Although the new USCIS guidance does not change any of the requirements for an H-1B petition, it establishes enhanced evidence requirements on employers who will be filing H-1B petitions. This means employers will be required to provide more detailed documentation than before. The employer petitioning for an H-1B visa will not only have to show that a valid employer-employee relationship exists between itself and the employee but will continue to comply with all the requirements for an H-1B petition including:

  • Establishing that the beneficiary is coming to the United States temporarily to work in a specialty occupation;
  • Demonstrating that the beneficiary is qualified to perform services in the specialty occupation; and 
  • Filing of a Labor Condition Application (LCA) specific to each location where the beneficiary will perform services.

So for instance, if you are an employer who will be employing an H-1B visa holder to perform services in more than one work location, you will have to submit a complete itinerary of services or engagements as well as file an LCA specific to each work location for the H-1B visa holder

The guidance also means that H-1B petitions for independent contractors, third-party placements and self-employed workers may not qualify for the H-1B classification if the employer is not able to show that an employer-employee relationship exists and it has a right of control.
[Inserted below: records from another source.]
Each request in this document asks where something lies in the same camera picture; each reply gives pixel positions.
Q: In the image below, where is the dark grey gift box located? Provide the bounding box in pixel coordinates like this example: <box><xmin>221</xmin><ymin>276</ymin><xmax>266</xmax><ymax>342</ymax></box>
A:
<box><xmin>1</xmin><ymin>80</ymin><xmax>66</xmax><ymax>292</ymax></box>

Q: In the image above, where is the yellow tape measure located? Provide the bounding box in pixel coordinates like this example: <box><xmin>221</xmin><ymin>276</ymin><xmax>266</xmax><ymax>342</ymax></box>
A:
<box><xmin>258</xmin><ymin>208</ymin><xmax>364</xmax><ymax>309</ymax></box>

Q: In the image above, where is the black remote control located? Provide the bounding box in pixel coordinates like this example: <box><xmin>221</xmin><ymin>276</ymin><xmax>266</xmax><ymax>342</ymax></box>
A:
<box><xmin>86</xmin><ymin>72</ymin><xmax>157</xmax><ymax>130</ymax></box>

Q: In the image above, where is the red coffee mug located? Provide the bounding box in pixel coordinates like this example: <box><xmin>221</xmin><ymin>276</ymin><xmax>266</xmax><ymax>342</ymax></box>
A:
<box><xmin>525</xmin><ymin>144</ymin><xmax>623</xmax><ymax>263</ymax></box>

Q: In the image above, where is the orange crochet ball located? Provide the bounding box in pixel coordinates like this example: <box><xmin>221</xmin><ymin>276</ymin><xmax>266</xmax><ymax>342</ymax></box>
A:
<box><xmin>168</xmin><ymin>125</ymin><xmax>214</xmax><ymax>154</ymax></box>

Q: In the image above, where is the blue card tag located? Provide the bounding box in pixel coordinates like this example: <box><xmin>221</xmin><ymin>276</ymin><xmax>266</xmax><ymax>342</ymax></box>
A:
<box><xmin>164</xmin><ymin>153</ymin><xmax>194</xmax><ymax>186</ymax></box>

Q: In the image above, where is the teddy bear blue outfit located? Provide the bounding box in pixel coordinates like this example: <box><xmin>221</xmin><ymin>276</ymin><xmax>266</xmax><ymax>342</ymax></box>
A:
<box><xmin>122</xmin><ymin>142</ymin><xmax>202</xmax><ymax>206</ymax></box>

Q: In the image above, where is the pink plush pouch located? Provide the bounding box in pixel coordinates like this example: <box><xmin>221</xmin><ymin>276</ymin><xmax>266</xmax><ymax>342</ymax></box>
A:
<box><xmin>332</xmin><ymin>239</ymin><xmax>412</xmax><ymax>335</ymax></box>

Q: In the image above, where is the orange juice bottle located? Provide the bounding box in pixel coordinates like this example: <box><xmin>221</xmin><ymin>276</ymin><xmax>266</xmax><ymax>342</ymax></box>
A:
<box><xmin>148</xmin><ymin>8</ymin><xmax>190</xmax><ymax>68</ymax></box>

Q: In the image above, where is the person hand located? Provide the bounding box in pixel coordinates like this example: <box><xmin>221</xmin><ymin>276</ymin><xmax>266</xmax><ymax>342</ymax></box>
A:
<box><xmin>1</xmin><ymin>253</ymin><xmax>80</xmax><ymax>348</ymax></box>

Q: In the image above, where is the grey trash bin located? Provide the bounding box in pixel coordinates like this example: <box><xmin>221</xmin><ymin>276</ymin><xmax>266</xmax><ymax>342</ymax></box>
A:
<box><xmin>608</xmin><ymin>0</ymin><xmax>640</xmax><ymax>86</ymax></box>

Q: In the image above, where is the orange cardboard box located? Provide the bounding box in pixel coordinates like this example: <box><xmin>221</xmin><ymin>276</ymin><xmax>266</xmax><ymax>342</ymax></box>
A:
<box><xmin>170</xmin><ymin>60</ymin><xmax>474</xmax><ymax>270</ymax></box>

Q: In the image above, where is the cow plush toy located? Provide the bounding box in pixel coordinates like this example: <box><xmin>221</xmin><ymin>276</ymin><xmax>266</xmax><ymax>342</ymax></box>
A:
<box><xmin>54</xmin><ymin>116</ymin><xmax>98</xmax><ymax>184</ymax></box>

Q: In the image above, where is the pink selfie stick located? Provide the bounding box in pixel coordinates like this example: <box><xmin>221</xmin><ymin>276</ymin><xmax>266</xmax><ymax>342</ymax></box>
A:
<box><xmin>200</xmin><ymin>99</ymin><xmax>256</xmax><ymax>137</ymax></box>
Instances of demonstrating control over the employee include the employer’s ability to show it has control over that H-1B visa holder’s assignment, daily tasks, and progressive reviews.

As a result of the guidance offered by USCIS, employer can expect to see an increase in documentation required as part of new, transfers and extensions of H-1B petitions.

We will continue to monitor the effect of the new guidance memo so please check the blog for updates. We will be holding an informative teleconference for employers, HR managers, or employment representatives of companies, on February 23rd 11 a.m. EST where we will review the new memo and the new documentation requirements. Please visit our website: www.mithraslaw.com to sign up.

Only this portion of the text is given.